Man, this "WHY IS BIOSHOCK INFINITE A SHOOTER" thing irritates me. BioShock Infinite HAS to be a shooter. That's the best way to convey the setting. Columbia is a dangerous, dark, violent place. If the entire game was just exploring the city without incident, that would not be true to the story. Comstock is a dangerous, violent man. Booker DeWitt is a dangerous, violent man who has committed horrific atrocities in his past and this is his last ditch effort to save himself. There is no other way for anybody or anywhere in the game to be.

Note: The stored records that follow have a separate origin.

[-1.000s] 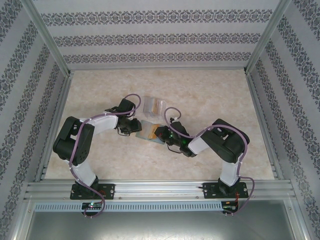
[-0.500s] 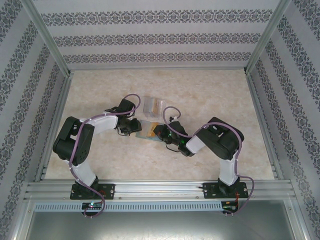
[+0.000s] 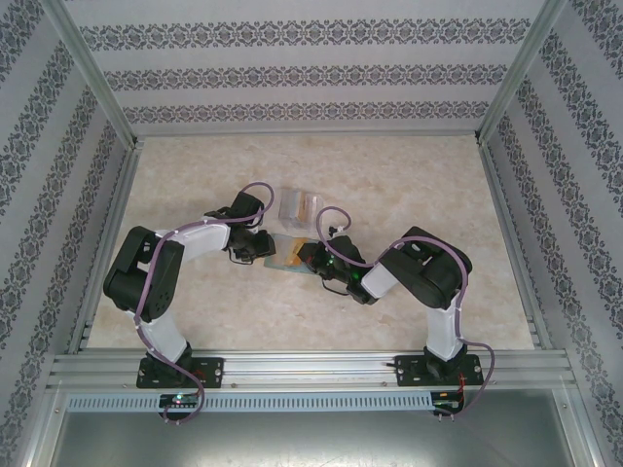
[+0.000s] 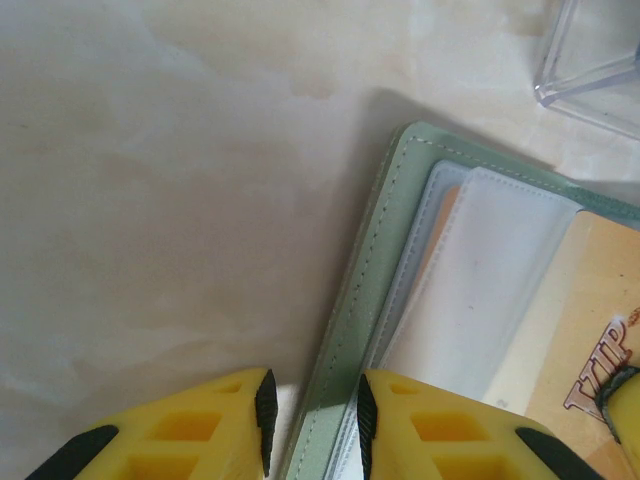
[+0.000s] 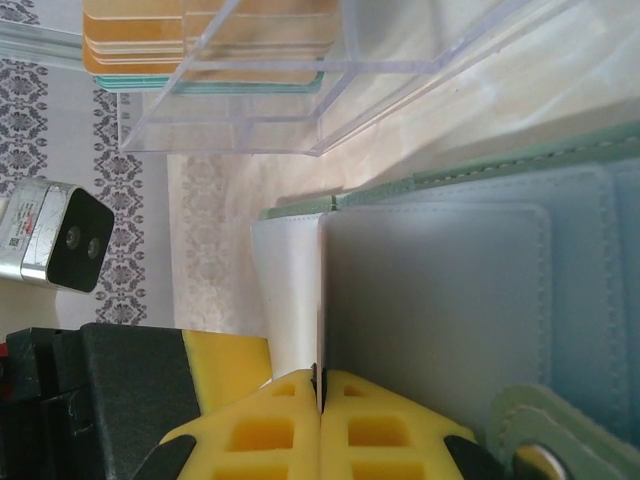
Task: Put the credit cards into the card holder
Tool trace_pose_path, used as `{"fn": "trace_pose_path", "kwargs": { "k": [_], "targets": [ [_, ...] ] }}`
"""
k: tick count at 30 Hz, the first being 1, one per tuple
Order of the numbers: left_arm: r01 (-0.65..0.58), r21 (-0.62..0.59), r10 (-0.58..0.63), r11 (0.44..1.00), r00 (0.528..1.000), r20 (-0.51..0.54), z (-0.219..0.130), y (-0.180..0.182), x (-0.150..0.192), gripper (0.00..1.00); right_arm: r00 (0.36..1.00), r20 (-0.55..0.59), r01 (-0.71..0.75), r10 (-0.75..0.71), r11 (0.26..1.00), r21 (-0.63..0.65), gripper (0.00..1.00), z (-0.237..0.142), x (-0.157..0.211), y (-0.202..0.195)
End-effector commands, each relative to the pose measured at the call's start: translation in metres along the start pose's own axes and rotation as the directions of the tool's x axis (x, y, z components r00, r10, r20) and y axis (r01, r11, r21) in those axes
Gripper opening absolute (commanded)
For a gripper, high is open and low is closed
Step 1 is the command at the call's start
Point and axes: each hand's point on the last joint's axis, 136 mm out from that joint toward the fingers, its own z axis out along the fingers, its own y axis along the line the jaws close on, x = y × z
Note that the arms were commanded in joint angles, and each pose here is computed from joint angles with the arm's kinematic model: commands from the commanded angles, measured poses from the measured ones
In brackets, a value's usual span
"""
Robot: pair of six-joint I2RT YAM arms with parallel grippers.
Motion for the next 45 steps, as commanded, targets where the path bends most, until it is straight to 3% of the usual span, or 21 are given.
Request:
{"fn": "trace_pose_path", "kwargs": {
  "k": [1,11,19,21,24,27,31,40,45],
  "targets": [
    [0.004,-0.052,-0.008,0.999,0.997,-0.074,0.011,0.013,0.021,0.32,0.998,-0.059,0.011,-0.01,1.0,0.007,0.0,0.002,0.015,-0.003],
    [0.041,-0.056,-0.045,0.998,0.997,-0.065,0.01,0.016,0.019,0.29,0.99,-0.136,0.024,-0.023,1.0,0.01,0.0,0.0,0.027,-0.016],
    [0.061,-0.045,-0.065,0.997,0.993,-0.094,0.012,0.011,0.019,0.28,0.993,-0.117,0.013,-0.015,1.0,-0.016,0.0,0.007,0.023,-0.008],
    [0.065,-0.042,-0.069,0.997,0.993,-0.092,0.012,0.01,0.019,0.28,0.995,-0.101,0.013,-0.015,1.0,-0.023,0.07,0.009,0.02,-0.004],
    [0.064,-0.049,-0.068,0.997,0.995,-0.076,0.008,0.01,0.016,0.3,0.997,-0.083,0.005,-0.006,1.0,-0.014,0.1,0.007,0.017,-0.006],
    [0.057,-0.035,-0.057,0.998,0.998,-0.025,-0.003,0.008,0.01,0.4,0.998,-0.063,-0.003,0.003,1.0,0.0,0.28,-0.001,0.011,-0.009],
    [0.03,-0.046,-0.027,0.998,0.998,0.063,-0.028,0.004,-0.004,0.51,0.998,-0.053,0.023,-0.021,0.999,0.043,0.42,-0.012,0.007,-0.009],
    [0.021,-0.065,-0.012,0.998,0.99,0.14,-0.054,0.004,-0.018,0.54,0.998,-0.054,0.051,-0.044,0.989,0.142,0.44,-0.026,0.001,-0.015],
    [0.024,-0.065,-0.015,0.998,0.991,0.13,-0.051,0.005,-0.017,0.54,0.996,-0.072,0.057,-0.045,0.983,0.177,0.35,-0.025,0.002,-0.022]
  ]
}}
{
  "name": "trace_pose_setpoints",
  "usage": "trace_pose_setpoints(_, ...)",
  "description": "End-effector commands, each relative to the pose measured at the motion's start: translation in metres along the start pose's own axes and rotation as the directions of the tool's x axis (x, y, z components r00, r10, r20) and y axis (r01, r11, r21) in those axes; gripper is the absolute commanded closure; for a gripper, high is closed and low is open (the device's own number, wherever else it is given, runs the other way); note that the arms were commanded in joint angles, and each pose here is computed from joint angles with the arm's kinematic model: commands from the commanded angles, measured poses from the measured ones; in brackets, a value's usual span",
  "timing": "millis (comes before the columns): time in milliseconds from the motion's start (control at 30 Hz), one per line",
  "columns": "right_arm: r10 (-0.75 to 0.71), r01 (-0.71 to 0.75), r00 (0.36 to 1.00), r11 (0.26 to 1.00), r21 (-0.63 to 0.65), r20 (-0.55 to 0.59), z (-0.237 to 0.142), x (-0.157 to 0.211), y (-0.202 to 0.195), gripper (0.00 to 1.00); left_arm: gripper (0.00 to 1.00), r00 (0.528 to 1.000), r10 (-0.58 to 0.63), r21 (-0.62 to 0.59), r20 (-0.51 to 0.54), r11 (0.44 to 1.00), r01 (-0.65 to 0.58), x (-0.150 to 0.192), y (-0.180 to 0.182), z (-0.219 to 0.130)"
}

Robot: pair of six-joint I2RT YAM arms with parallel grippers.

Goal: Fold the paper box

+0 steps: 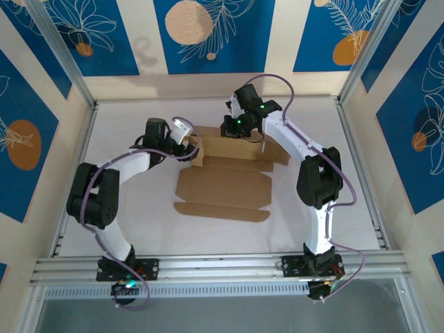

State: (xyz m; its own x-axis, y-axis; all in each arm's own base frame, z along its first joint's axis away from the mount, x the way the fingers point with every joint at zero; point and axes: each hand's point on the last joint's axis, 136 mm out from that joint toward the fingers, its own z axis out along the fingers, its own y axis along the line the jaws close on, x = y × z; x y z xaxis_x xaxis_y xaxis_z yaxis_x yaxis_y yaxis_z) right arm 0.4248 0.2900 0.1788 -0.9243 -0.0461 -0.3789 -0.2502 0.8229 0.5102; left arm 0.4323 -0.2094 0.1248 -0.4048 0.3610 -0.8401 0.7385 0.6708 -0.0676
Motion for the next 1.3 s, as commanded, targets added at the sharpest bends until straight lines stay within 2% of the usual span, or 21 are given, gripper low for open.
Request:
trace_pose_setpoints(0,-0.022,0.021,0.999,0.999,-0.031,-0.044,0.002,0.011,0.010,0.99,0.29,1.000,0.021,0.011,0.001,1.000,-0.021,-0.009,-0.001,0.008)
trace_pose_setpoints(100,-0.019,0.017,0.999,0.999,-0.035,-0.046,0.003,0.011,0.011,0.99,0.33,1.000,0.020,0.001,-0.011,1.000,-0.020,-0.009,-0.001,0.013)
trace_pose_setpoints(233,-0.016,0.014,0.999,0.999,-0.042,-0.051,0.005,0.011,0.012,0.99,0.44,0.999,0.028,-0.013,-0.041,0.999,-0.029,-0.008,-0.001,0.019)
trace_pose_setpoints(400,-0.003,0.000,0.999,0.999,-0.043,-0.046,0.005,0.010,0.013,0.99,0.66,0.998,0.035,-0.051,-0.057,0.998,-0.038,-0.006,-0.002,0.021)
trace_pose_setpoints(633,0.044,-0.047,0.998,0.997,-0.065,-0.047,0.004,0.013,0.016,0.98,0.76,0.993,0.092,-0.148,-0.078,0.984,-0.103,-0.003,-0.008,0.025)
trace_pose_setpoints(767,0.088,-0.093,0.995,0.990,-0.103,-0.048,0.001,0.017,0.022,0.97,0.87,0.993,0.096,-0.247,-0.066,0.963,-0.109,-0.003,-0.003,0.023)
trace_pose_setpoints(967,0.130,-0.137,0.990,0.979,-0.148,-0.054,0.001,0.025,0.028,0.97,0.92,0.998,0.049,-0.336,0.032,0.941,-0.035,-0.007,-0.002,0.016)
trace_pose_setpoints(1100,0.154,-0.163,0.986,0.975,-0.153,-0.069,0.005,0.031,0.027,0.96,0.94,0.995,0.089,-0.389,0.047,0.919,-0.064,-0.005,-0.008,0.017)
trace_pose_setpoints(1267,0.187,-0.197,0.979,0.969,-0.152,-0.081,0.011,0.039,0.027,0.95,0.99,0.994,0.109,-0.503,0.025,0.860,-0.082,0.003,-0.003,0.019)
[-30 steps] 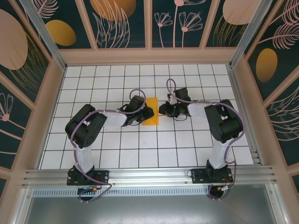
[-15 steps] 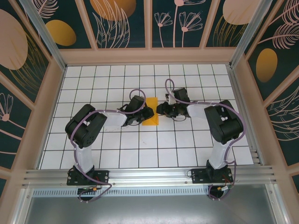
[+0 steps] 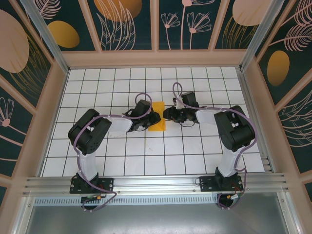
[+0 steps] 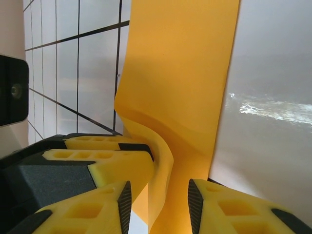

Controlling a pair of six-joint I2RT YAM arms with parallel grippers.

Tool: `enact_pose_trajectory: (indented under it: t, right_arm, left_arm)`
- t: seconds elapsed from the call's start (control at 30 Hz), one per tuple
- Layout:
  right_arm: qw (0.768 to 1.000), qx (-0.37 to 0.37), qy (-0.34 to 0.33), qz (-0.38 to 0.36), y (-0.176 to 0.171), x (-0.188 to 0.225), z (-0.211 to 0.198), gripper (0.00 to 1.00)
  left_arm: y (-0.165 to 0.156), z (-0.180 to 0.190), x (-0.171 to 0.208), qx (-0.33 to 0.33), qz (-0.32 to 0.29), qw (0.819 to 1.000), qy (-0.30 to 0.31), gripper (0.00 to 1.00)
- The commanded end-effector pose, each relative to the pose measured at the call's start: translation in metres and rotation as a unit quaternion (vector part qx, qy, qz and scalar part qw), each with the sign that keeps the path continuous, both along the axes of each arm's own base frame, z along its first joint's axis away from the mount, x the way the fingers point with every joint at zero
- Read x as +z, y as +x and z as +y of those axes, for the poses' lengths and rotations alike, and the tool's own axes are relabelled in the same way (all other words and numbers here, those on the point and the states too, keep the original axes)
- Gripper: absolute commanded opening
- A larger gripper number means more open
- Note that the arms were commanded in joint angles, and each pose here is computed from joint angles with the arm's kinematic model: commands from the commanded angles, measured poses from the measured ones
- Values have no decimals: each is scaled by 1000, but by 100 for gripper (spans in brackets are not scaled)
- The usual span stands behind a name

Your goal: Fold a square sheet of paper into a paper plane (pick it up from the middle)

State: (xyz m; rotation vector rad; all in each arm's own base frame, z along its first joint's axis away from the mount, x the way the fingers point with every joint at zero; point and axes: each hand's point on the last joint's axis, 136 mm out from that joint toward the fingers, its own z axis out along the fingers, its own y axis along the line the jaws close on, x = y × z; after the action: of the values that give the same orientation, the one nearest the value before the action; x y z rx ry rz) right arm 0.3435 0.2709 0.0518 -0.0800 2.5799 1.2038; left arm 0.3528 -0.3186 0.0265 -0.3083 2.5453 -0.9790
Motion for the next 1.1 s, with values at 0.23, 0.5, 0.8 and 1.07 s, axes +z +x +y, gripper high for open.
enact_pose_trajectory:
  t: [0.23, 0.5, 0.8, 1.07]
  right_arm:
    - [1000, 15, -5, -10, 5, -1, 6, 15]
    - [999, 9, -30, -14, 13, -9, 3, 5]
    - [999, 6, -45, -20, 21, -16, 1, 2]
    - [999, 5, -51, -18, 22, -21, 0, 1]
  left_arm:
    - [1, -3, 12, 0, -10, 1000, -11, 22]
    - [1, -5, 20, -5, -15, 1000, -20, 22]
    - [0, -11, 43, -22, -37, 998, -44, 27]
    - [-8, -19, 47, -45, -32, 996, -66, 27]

I don't really buy that. There are ways to convey that something is a dangerous, dark and violent place or that there are dangerous, dark and violent people without just being a shooting gallery. I really loved Infinite and it was high on my GOTY list but there's really no denying that the obscene amount of murdering that Booker does throughout the story kind of flies in the face of the narrative a bit. I get that Booker is not a good dude and he's definitely a killer but the sheer body count by the end of the game just looks kind of silly in retrospect.

Same thing goes for The Last of Us, sure Joel is a killer but the body count is just absurd. Being forced to kill a ton a people very early on, almost made me quit the game, though in the end I decided to ignore it and push through.

I think the same applies to Uncharted for related though different reasons.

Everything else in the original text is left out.